Geórgea Choucair – Estado de Minas
Setor contrata cada vez mais mulheres - (NANDO OLIVEIRA/ESP. EM/ D. A P)  
Setor contrata cada vez mais mulheres
O setor da construção civil empregou 1,11 milhão de trabalhadores em 2009, entre assalariados, autônomos, empregadores e donos de pequenos empreendimentos familiares. Em 2008, havia aproximadamente 993 mil pessoas no setor ou 12% a menos do que em 2009. O número é de relatório do Departamento Intersindical de Estatística e Estudos Socioeconômicos (Dieese) e leva em conta seis regiões metropolitanas: Belo Horizonte, Distrito Federal, Porto Alegre, Recife, Salvador e São Paulo. Da primeira para a segunda metade do ano, houve aumento de 10,2% no número de pessoas empregadas. “Foi o segundo semestre que determinou a geração de postos de trabalho na construção civil.
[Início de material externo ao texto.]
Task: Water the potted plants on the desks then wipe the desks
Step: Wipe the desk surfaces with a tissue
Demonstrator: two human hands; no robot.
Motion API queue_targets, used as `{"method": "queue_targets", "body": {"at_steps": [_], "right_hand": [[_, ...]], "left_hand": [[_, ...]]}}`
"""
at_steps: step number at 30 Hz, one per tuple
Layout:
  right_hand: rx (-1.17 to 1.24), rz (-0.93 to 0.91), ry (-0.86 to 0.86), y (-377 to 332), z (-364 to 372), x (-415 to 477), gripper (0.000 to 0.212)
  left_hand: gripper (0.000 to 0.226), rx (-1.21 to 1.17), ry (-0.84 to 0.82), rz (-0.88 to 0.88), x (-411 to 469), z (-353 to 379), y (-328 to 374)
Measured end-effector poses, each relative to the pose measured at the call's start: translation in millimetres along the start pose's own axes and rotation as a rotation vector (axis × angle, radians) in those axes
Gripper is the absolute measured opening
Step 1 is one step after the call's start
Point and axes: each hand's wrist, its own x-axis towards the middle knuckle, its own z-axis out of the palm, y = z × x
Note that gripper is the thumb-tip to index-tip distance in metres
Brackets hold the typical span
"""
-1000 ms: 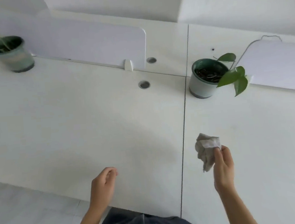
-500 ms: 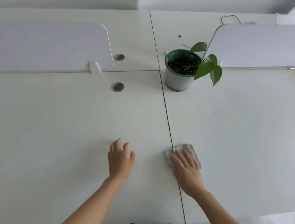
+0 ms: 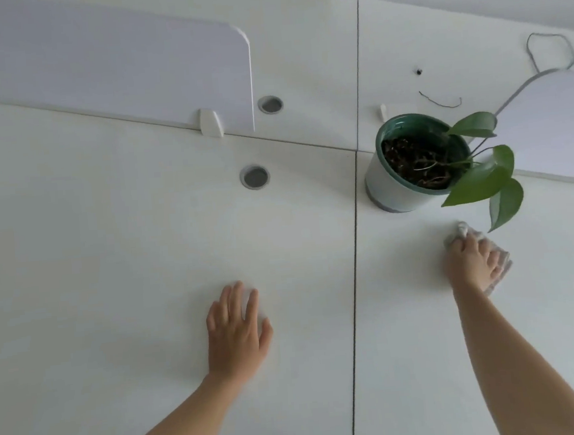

Nos primeiros seis meses do ano passado, ainda havia muita incerteza em relação à crise financeira”, afirma o economista Mário Rodarte, coordenador da pesquisa de emprego e desemprego do Dieese. Em Belo Horizonte, o número de trabalhadores na construção civil somou 184 mil no segundo semestre de 2009, aumento de 10,2% em relação ao mesmo período de 2008. O rendimento dos trabalhadores no semestre passado, entretanto, recuou em quatro regiões metropolitanas pesquisadas pelo Dieese: Belo Horizonte, Distrito Federal, Recife, Salvador. A maior queda foi em Belo Horizonte, onde o trabalhador recebeu em média R$ 739 em 2009, contra R$ 856 em 2008, recuo de 13,7%. “Alguns trabalhadores podem ter sido contratados por salário mais baixo. Mas não considero isso uma tendência. Os fatores negativos cessaram e deve ocorrer variações positivas a partir de agora”, ressalta Rodarte. A mão de obra feminina ajuda a engrossar os números da construção civil, como é o caso da rejuntadeira Aparecida Manuel Pedra, que está há cinco anos no setor. “Faltava trabalho em outras atividades. Aí entrei para a construção civil”, conta. Antes de ser rejuntadeira, ela foi frentista. “Mas não deu certo, Tinha que trabalhar com o público e com dinheiro. Prefiro agora, nas obras, pois o salário é melhor também”, diz.